▶ [About this task]:
Within the entries below, count the lines that hold the string "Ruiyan" and give only that number.

Stored data entries
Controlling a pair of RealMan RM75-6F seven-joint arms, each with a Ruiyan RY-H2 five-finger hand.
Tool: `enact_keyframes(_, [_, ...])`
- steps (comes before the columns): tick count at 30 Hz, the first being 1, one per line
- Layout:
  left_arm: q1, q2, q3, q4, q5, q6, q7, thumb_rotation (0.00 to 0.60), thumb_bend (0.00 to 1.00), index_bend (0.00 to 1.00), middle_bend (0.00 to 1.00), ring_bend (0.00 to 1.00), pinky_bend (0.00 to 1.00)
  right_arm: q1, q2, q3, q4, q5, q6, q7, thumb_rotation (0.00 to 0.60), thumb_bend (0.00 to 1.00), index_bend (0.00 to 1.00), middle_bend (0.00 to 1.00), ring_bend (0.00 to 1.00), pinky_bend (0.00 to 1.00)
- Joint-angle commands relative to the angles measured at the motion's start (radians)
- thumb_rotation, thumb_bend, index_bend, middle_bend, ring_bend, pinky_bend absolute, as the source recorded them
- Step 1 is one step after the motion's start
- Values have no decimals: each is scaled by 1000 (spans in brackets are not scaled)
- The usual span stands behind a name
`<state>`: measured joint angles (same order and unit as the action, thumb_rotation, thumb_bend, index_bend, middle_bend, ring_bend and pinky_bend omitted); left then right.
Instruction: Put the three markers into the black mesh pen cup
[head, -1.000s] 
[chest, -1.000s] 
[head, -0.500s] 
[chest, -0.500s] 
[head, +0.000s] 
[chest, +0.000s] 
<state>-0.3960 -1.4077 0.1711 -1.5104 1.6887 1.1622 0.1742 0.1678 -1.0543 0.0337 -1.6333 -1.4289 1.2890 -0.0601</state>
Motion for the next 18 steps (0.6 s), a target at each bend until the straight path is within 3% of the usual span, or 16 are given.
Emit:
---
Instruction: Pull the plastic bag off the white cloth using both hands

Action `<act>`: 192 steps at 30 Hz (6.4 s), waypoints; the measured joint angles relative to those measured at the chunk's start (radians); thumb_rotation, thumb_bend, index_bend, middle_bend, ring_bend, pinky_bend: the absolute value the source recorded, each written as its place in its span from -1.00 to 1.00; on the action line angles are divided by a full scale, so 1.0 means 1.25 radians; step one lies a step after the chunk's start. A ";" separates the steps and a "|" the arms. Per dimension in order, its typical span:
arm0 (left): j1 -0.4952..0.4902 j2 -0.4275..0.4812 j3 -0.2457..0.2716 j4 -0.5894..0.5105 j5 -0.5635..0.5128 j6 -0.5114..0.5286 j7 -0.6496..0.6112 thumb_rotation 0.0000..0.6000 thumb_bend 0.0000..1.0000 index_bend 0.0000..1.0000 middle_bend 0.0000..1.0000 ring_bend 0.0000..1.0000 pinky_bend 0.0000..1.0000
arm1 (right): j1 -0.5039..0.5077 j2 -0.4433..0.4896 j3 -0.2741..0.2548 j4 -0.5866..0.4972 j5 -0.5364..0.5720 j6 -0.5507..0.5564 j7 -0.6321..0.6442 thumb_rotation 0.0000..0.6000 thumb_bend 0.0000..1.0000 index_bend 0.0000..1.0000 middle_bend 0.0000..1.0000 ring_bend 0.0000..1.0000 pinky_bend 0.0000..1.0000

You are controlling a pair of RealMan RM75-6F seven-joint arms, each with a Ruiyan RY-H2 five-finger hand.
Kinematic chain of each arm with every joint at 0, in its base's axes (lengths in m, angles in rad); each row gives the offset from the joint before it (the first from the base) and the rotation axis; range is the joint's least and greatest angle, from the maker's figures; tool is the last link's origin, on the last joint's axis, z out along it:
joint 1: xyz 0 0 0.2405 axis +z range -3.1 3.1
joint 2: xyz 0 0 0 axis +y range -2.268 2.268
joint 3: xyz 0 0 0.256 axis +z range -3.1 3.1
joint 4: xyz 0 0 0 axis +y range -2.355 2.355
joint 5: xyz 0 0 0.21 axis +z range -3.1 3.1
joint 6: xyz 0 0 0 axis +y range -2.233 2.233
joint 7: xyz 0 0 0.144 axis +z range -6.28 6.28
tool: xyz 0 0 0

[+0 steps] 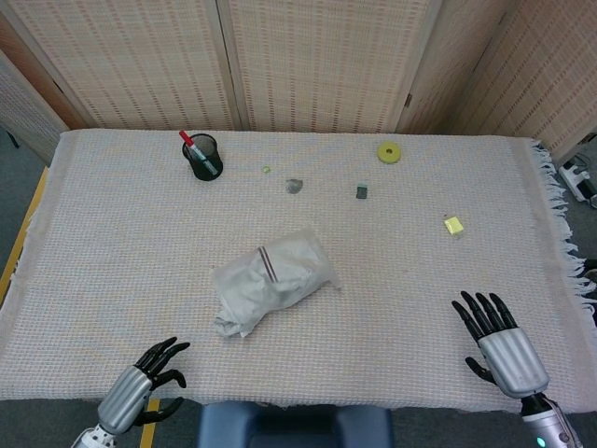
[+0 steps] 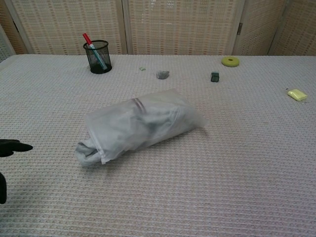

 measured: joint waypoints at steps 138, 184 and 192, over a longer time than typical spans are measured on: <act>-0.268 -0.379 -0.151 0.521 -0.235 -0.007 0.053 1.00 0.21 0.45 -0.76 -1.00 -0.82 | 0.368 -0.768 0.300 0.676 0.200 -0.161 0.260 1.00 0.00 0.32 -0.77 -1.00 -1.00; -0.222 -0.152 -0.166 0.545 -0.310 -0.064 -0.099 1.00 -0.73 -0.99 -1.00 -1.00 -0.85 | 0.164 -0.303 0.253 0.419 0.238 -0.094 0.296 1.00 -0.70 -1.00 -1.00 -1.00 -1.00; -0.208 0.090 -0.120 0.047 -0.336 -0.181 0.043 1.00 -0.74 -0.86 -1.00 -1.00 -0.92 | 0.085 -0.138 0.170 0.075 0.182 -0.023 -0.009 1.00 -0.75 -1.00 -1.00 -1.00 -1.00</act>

▶ [Output below]:
2